In Poland, there is no order equivalent to a British SGO. Instead, Polish courts routinely replace British SGOs with Polish Kinship Foster Carer Orders; these are underpinned by the premise that the placement is temporary and serves to support parental efforts to work through their own problems (for a number of years if needed) and hopefully, at some point, have the child placed back in their care. In such situations, the parents retain their Parental Responsibility to such an extent that kinship carers have to consult with them on medical and health matters, school admissions, etc. If the parent is non-cooperative and obstructive, the kinship carer is then forced to go back to court for a decision on issues on which an agreement with the parent cannot be reached. Similarly, on matters of child contact with the parents, the kinship carer has to revert back to court when they feel contact arrangements need to be varied, supervised or suspended to better match the child’s needs. Polish local authority does not share PR with the parents at any time during or after care proceedings; only the court can share it.

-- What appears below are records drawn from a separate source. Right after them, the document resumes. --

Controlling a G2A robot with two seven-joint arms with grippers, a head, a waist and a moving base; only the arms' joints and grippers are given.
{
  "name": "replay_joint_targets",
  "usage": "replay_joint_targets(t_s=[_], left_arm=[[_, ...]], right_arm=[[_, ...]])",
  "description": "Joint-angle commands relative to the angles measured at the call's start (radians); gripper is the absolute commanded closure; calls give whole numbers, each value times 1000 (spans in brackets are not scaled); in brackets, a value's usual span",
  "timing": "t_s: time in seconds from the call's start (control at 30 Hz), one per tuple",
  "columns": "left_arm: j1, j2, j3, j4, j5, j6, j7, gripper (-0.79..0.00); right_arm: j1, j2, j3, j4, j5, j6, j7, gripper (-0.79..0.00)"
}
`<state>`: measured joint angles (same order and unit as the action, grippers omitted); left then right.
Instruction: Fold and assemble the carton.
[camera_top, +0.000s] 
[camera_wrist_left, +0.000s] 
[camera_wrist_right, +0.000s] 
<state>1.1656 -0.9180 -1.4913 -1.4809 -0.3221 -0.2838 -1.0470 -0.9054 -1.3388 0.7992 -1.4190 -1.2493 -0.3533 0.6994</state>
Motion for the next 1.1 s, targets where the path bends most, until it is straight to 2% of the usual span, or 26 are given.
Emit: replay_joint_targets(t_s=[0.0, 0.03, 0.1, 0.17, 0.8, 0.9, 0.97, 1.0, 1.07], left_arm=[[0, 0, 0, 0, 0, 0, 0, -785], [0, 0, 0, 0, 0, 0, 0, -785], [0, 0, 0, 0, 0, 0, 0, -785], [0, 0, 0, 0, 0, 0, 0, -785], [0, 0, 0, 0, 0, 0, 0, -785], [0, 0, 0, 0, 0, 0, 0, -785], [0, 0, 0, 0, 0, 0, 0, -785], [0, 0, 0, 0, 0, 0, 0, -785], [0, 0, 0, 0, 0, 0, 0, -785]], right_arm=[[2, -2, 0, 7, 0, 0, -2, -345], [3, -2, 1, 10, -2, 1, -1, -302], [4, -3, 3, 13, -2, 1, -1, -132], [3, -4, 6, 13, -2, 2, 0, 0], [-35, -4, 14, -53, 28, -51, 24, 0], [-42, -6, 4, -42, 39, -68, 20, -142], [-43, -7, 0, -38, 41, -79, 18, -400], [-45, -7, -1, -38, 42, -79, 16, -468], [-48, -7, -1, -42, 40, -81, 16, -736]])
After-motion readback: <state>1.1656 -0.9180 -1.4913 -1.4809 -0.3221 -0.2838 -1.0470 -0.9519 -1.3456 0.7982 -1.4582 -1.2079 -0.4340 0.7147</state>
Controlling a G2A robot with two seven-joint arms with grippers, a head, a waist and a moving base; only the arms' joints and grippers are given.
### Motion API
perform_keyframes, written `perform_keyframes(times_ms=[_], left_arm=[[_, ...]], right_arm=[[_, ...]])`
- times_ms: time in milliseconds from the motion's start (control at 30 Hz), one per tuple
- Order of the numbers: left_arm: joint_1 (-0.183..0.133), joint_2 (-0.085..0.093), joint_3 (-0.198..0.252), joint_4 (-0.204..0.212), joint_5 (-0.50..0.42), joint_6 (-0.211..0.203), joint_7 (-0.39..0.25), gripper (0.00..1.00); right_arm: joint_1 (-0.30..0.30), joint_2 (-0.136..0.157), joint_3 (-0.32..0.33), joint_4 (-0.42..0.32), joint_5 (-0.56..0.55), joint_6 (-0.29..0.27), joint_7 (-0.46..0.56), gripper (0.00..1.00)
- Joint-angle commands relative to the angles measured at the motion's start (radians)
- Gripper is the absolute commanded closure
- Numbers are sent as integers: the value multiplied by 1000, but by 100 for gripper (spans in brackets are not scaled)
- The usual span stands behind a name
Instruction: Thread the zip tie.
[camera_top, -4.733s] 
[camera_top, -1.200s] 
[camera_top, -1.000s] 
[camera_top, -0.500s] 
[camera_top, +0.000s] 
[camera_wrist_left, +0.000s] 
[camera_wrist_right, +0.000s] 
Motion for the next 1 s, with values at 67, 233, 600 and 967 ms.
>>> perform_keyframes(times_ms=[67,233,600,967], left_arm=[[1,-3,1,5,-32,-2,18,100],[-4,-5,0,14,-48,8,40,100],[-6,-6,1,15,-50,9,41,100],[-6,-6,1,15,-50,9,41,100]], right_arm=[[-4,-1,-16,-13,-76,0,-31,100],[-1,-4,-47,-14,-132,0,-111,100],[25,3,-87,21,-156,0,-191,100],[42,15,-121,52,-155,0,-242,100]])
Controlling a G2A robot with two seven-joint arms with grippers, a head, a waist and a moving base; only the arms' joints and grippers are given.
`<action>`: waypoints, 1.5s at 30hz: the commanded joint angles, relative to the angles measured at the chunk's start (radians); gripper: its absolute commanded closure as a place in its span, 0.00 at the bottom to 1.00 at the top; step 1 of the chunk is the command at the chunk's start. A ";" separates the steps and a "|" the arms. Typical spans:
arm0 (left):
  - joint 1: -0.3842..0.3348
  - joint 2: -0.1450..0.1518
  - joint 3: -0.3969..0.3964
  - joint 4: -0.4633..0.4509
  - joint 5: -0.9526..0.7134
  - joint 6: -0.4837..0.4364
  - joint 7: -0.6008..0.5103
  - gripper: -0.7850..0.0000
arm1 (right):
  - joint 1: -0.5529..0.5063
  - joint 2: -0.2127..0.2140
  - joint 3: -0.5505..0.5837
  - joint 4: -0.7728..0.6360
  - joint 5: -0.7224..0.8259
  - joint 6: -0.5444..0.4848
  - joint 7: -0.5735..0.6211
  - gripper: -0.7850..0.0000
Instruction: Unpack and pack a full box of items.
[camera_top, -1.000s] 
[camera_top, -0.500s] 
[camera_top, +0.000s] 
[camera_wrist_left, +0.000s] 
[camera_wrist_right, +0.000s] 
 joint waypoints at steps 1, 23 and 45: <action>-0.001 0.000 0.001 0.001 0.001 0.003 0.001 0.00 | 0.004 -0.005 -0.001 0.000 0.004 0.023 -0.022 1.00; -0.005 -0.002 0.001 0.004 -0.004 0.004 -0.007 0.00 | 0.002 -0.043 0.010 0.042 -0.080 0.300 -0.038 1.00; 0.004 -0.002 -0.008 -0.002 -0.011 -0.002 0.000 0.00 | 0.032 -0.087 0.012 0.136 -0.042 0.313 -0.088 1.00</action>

There are a number of other risks and complications when it comes to child placement with relatives in Poland. One of them is illustrated in the following scenario: The UK court considers SGO assessments of two sets of the child’s grandparents. It then decides that the maternal grandparents (MGPs) are suitable carers, but the paternal grandparents (PGPs) are not. The court then issues the SGO to the MGPs and orders child transfer to their care in Poland. However, the PGPs do not accept this and make an application to the Polish court to be re-assessed as the child’s carers. In such an event, the Polish court must order a re-assessment, even though it has been provided with evidence from the UK to say that the PGPs are unsuitable. Then, should the PGPs successfully complete their assessment (based on Polish assessment standards), the Polish court would be expected to arrive at its own decision as to which set of grandparents is best placed to care for the child, regardless of the orders already made by the British court.
Another significant issue relates to child-parent contact. Polish courts often determine that such contact should be significant (by its definition, as understood by Polish professionals) and often unsupervised, despite the British court clearly stipulating contact limitations and boundaries, as well as known risks. This enables disgruntled parents and other family members to actively undermine the existing placement permanency and to engage with the subject child in a way that places their emotional welfare at risk.
All things considered, it is now more important than ever for British child care professionals to plan for carer assessments of family members in Poland in a way that helps enhance an already compromised process.